## [WHAT IS BEING ASKED]
When you reach the line holding "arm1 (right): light" in the material below, return that line and each one after it, word for word, with the pictures dropped.

## [MATERIAL PROVIDED]
»»

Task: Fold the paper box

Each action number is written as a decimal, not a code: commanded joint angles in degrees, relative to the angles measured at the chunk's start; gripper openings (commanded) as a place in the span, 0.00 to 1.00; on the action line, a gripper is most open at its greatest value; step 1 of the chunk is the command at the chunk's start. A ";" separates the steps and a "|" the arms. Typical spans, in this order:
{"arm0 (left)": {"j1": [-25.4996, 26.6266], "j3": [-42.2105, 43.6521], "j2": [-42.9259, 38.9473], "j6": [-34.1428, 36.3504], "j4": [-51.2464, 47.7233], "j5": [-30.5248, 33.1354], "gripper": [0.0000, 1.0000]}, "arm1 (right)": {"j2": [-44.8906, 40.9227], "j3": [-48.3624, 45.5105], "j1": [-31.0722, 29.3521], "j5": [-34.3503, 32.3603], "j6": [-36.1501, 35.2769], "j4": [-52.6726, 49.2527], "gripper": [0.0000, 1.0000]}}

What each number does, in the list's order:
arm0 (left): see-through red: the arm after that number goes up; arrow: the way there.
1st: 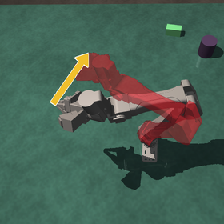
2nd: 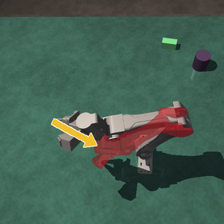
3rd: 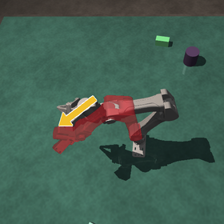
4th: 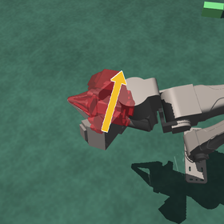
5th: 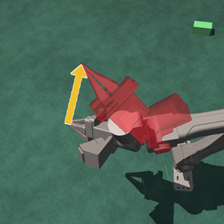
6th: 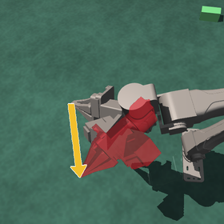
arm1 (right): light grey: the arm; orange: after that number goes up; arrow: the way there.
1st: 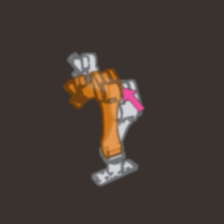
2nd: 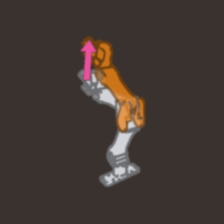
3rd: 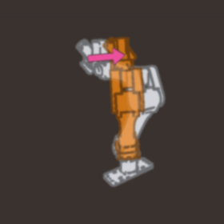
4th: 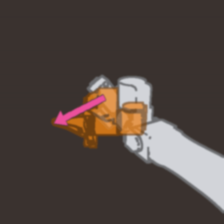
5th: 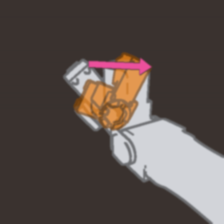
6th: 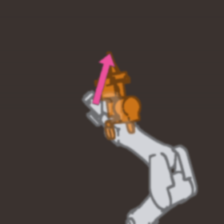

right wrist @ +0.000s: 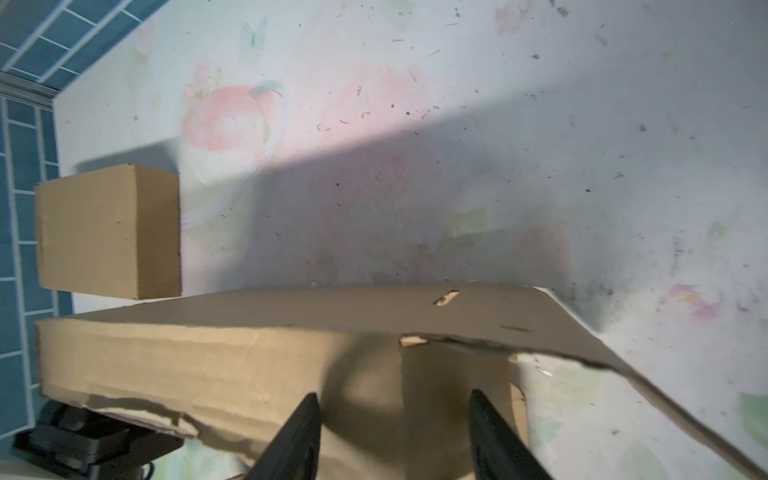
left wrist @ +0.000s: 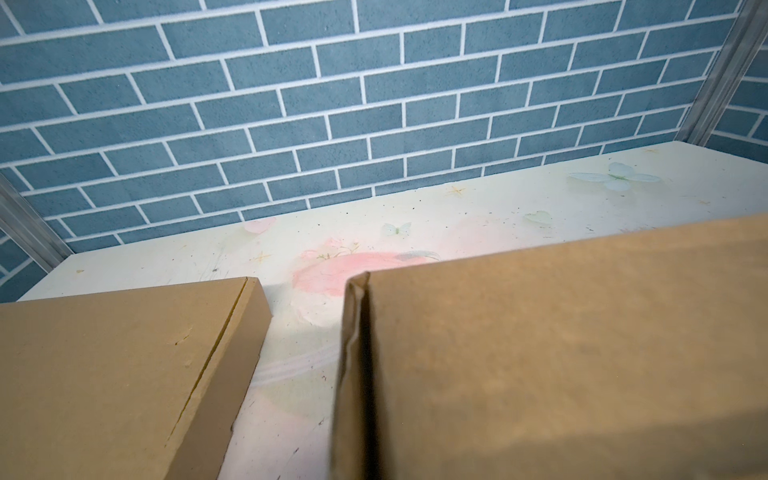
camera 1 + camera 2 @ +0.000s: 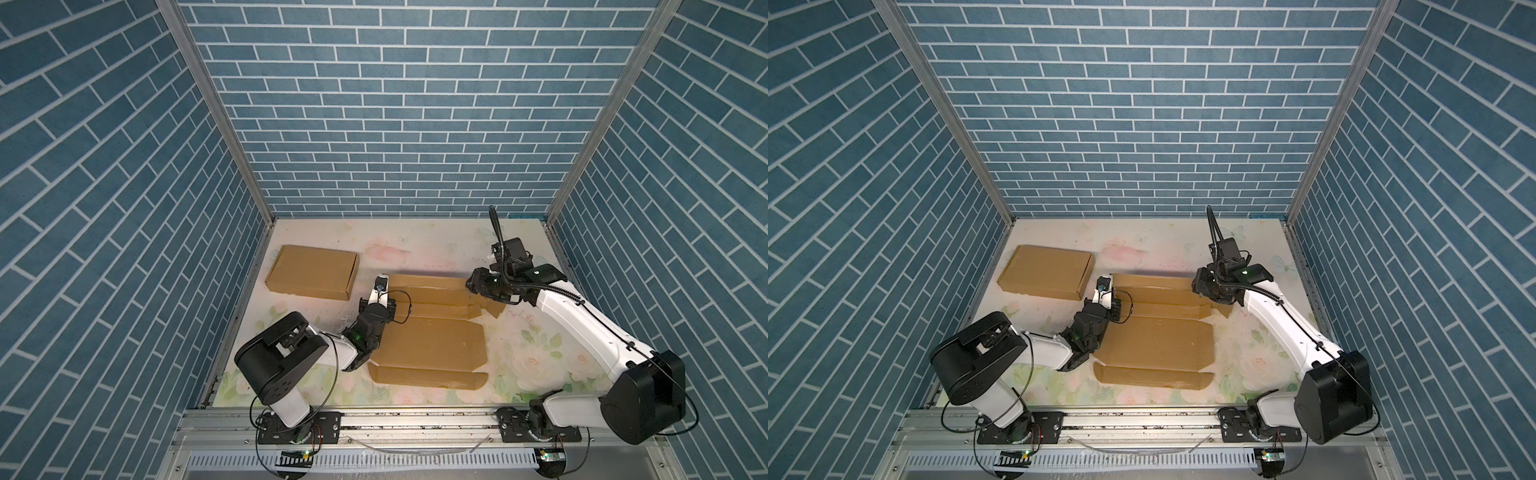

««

## [ANSWER SPACE]
arm1 (right): light grey: the arm; orange: after that number goes up; arrow: the way there.
1st: 
2nd: 
3rd: 
4th: 
5th: 
6th: 

right wrist @ +0.000s: 
left wrist @ +0.000s: 
camera 1 + camera 2 @ +0.000s: 

No more output will be produced.